**Exercise requirements:** Lines below that include the word "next" should each be copied.

▼

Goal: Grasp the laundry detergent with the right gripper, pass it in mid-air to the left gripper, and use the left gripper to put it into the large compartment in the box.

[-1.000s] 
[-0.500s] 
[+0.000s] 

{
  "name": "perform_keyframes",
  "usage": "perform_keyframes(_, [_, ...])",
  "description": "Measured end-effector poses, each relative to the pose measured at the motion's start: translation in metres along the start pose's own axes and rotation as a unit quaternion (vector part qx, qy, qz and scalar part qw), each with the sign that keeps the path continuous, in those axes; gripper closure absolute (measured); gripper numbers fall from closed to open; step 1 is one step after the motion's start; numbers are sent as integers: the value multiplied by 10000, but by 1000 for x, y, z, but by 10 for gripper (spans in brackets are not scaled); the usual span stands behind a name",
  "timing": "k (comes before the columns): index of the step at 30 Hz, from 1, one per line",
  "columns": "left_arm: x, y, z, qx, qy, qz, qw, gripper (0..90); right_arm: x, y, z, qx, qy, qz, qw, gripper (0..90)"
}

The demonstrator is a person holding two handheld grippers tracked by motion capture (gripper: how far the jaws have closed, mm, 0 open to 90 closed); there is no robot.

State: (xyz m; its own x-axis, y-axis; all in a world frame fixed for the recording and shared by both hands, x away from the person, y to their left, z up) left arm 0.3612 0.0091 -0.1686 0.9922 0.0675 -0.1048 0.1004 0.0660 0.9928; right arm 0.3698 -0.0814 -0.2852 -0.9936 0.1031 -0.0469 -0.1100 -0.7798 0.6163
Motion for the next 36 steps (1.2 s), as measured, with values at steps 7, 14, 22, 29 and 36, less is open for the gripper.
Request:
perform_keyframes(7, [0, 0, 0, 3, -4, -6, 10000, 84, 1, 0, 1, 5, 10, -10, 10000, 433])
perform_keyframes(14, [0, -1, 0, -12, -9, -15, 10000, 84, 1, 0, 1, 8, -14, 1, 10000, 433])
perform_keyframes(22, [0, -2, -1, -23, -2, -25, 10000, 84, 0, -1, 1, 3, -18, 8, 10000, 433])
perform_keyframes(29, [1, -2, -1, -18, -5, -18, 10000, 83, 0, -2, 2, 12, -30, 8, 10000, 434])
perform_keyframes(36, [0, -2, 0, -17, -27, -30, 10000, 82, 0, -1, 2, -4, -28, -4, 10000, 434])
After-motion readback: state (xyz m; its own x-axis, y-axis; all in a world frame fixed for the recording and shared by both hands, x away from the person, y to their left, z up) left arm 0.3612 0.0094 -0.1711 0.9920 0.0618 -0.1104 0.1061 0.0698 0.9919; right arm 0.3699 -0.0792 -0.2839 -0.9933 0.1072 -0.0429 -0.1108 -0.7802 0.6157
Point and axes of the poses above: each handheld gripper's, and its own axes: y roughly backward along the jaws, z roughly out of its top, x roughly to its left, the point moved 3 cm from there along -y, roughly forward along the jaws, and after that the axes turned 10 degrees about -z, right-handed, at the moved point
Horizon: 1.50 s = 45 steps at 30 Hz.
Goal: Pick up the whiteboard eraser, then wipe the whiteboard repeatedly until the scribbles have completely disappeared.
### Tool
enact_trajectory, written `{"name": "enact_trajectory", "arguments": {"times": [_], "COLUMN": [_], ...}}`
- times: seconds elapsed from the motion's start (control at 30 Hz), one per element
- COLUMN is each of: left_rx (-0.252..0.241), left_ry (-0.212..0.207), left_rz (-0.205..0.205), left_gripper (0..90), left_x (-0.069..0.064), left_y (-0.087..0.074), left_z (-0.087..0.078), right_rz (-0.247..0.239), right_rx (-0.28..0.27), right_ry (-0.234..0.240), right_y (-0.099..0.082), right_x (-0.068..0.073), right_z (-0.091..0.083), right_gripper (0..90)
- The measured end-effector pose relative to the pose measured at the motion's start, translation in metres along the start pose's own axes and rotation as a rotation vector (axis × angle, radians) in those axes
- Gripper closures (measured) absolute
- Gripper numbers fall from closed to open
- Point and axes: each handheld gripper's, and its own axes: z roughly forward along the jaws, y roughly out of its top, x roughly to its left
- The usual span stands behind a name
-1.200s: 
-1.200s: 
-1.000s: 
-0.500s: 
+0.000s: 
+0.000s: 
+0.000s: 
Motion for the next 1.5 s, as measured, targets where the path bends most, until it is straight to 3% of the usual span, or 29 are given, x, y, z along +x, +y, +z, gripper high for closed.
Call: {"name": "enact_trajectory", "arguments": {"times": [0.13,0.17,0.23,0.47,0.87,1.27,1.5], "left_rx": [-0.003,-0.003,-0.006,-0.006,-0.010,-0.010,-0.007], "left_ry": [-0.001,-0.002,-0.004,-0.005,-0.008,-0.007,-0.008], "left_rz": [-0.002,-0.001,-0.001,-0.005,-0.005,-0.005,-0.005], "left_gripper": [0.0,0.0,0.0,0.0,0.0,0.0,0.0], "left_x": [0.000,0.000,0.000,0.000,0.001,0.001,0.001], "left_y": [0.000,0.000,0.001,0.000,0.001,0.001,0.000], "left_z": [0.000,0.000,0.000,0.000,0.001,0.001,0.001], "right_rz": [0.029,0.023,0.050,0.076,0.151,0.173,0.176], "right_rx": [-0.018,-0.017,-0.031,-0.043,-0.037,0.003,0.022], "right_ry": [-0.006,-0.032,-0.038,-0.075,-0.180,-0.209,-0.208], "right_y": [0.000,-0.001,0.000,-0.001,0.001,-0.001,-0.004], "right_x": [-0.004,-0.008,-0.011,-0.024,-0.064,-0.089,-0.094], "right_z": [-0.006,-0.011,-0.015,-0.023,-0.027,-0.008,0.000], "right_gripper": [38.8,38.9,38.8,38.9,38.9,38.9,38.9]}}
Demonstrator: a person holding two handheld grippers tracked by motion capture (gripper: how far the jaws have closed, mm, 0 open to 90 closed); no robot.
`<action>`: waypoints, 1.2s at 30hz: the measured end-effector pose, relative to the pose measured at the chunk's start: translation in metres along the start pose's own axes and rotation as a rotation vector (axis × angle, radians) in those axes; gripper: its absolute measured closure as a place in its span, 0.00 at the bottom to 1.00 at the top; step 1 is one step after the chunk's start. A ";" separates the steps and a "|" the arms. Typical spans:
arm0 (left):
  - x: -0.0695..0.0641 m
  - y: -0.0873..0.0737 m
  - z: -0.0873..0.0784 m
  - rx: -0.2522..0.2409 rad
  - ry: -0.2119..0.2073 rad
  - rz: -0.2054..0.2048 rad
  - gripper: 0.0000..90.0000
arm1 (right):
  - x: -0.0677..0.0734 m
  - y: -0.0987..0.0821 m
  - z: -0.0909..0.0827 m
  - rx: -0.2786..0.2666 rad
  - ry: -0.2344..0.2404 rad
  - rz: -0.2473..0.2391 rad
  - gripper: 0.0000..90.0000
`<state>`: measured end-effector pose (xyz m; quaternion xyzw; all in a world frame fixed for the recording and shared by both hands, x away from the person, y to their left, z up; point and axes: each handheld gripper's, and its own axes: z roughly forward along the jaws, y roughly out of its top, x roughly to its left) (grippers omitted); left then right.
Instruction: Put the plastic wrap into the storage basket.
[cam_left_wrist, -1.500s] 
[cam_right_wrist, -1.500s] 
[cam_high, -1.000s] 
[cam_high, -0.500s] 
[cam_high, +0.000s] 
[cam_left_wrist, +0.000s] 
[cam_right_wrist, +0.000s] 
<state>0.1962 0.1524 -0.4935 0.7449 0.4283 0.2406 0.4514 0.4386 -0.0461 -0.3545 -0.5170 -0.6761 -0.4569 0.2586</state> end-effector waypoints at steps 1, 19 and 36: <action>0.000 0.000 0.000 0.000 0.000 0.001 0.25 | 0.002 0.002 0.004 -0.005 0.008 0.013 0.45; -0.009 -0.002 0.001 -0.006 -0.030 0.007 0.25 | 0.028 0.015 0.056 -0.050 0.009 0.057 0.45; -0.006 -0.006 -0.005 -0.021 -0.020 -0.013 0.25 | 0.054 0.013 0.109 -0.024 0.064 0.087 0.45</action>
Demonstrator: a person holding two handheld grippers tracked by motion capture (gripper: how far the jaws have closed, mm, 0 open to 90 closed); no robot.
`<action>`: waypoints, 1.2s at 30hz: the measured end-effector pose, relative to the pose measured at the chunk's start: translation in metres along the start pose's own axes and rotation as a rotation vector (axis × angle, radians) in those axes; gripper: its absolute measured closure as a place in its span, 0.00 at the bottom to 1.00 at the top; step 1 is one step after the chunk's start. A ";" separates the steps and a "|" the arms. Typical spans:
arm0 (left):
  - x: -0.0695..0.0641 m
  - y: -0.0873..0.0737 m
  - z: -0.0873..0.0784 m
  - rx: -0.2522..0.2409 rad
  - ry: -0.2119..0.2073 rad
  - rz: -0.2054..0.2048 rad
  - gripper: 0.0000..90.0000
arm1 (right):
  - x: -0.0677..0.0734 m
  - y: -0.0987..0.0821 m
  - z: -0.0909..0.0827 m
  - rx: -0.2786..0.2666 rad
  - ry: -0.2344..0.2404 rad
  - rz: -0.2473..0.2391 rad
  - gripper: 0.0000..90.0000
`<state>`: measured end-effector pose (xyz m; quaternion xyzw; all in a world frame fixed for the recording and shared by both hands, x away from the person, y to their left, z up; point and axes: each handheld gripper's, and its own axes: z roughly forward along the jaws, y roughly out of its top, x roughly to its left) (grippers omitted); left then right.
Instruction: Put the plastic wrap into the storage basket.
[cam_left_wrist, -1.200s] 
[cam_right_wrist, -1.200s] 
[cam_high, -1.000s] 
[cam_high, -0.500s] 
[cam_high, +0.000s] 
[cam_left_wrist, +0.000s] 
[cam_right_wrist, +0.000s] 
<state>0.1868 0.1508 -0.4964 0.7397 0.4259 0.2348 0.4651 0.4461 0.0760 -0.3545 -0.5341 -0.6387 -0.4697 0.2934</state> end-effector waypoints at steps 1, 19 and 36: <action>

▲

**Answer section:**
Motion for the next 36 steps (1.2 s), as measured, with values at steps 7, 14, 22, 29 and 36, less is open for the gripper.
Motion for the next 1.5 s, as measured, targets where the path bends most, until it is straight to 3% of the usual span, or 29 are given, x, y, z along +x, +y, +z, gripper high for closed.

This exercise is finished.